Early on, scientists held sequence information in plain text (.txt) with descriptive file names. The researchers then felt limited, when they felt the need to include annotations and additional information about the sequences.
More common (yet still primitive) file types include csv and tsv. The former stands for comma-separated values, meaning that there is a comma between each value. The simplicity of this format allows researchers to easily exchange data among computers, a term known as portability.
id,fname,lname,occupation 314,Peter,Ignasius,Bioinformaticist 232,Sarah,Carlito,Mathematician 412,Enrique,Menezes,Microbiologist
A tsv (tab-separated values) file is similar, but data is separated by tabs instead of commas. Many of the biological filetypes covered in this lesson have tab-separated values.
The newline (aka end of line or EOL) is a special character or sequence of special characters that signify the end of a line in text. On a normal text editor such as Notepad++, these characters are hidden.
What's tricky about the EOL character is that depending on the platform (UNIX or MS Windows), the newline character is different. On the Command Line, you may interchange files of the two types with the dos2unix and unix2dos commands.
Another common text-based format that is becoming more and more popular is the markdown format. These files are indicated with a basename of .md.
The markdown format is a markup language, just like HTML. All it does is mark up the text within the document to indicate which lines are headers, paragraphs, and so on. For example,
# This is a first-level header ## This is a second-level header ### This is a third-level header > This is a blockquote Four spaces / 1 tab = line for code *italics*, **bold**, `inline code`, [Google](http://google.com) Unordered List: - Illumina - PacBio - IonTorrent Ordered List: 1. FASTA 2. FASTQ 3. SAM/BAM/CRAM
There are command-line tools that help convert from markdown to html, such as pandoc:
$ pandoc --from markdown --to html README.md > README.html
You'll often see these files as README.md when you download a source file from GitHub or another repository. The markdown format allows the page to load with proper formatting.
Great! Now that we've covered basic text-based file formats, let's move into more bioinformatics-specific file types.

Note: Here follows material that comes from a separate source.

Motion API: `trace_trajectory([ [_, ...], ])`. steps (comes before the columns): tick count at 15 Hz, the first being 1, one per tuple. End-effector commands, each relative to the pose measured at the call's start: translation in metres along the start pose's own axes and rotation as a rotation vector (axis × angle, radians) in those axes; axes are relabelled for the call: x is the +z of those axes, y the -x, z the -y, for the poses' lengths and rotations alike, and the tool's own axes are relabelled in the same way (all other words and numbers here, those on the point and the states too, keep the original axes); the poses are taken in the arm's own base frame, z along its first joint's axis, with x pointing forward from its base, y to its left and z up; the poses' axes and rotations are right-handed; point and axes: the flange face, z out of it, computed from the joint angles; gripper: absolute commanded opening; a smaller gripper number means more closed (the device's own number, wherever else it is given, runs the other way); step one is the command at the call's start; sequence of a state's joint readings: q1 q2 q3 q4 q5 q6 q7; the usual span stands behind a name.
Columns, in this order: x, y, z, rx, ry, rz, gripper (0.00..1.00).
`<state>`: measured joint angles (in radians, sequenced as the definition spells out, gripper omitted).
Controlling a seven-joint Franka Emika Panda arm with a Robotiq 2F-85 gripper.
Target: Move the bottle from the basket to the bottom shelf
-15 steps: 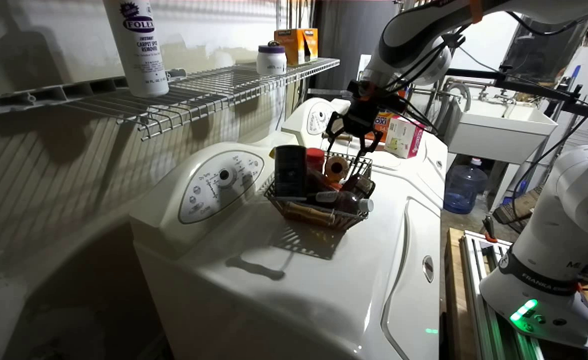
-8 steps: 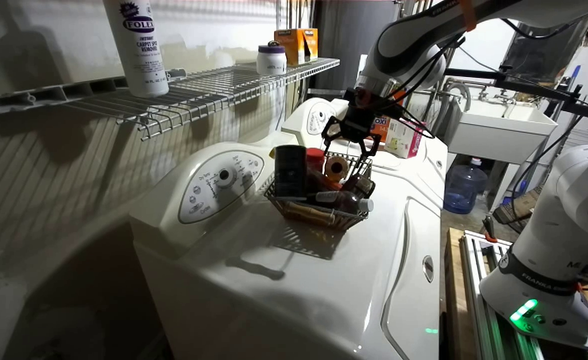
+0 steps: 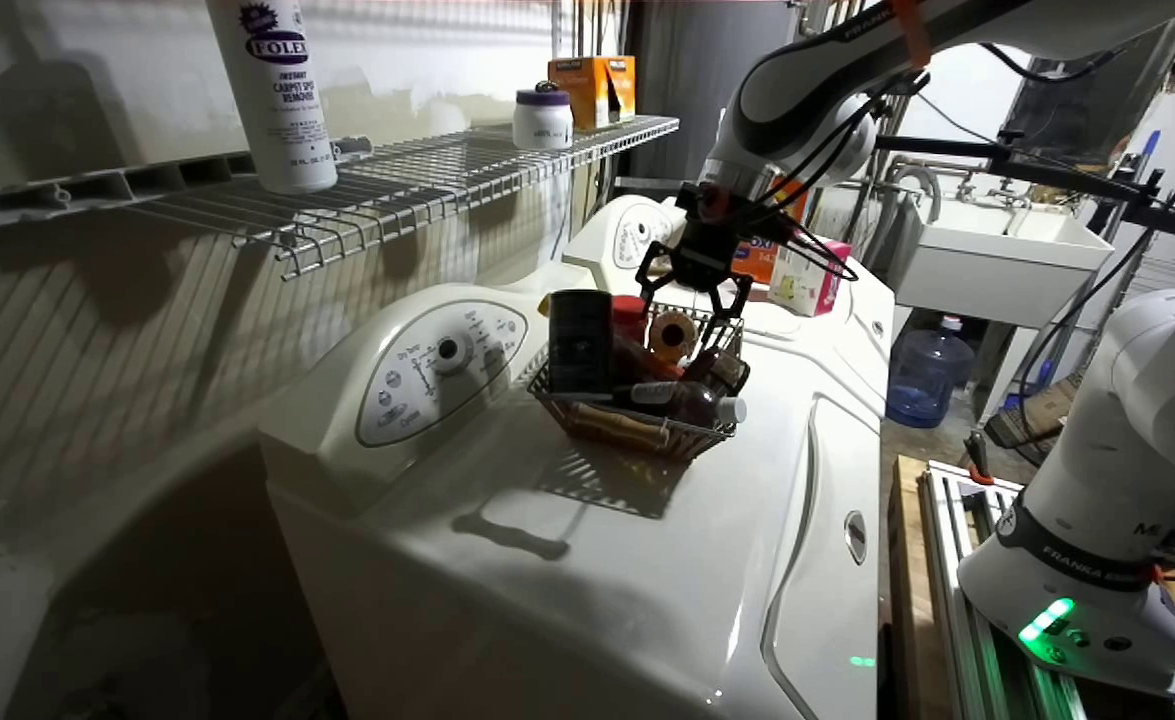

FASTA (pronounced "fast-A") format is a simple type of format that bioinformaticians use to represent either nucleotide or protein sequences. It is written in text format, allowing for processing tools to easily parse the data. The general file extension is .fas.
The FASTA file format originated from a DNA and protein sequence alignment software package called FASTP created in the mid-1980's. The format allows you to precede each sequence with a comment.
There are two lines per sequence - 1) the identifier (comments, annotations) and 2) the sequence itself.
Before we dig into a FASTA sequence, let's see what one looks like. Here is an example of a standard FASTA format. Pretty simple, right?
>gi|13959657|sp|Q9PTU8|VSP3_BOTJA Venom serine proteinase A precursor MVLIRVIANLLILQLSNAQKSSELVIGGDECNITEHRFLVEIFNSSGLFCGGTLIDQEWVLSAAHCDMRN MRIYLGVHNEGVQHADQQRRFAREKFFCLSSRNYTKWDKDIMLIRLNRPVNNSEHIAPLSLPSNPPSVGS VCRIMGWGTITSPNATFPDVPHCANINLFNYTVCRGAHAGLPATSRTLCAGVLQGGIDTCGGDSGGPLIC NGTFQGIVSWGGHPCAQPGEPALYTKVFDYLPWIQSIIAGNTTATCPP
The top line holds information pertaining to the sequence below. It is preceded by with a ">". Without this informative first line, we just have a raw format.
When the FASTA sequence comes from a biological database, the identifier marks which database. Here is a list of major database sequence identifers:
The line immediately proceeding the identifier is the raw sequence. For both DNA and proteins, standard nucleic acid and amino acid IUB/IUPAC codes are used.
Additionally, there are a few more notes to consider:
Here is a list of the standard IUB/IUPAC nucleic acid codes.
|R||A or G (puRine)|
|K||C, T, or U (bases with Ketone)|
|M||A or C (bases with an aMino group)|
|S||C or G (Strong interaction)|
|W||A, T or U (Weak interaction)|
|B||not A (B comes after A)|
|D||not C (D comes after C)|
|H||not G (H comes after G)|
|V||neither T nor U (V comes after U)|
|N||A C G T U (Nucleic acid)|
|-||Gap of unknown length|
Here's a list of the 24 amino acids and 3 special codons.
|B||Aspartic Acid (D) or Asparagine (N)|
|J||Leucine (L) or Isoleucine (I)|
|Z||Glutamic acid (E) or Glutamine (Q)|
|-||Gap of unknown length|
The generic form of FASTA file has the.fas extension. For more specific types, we can use the following:
If we just append multiple sequences in FASTA format, we get multi-FASTA format. This is a single file with several sequences, and is often used for multi-alignment programs like ClustalW or multialign.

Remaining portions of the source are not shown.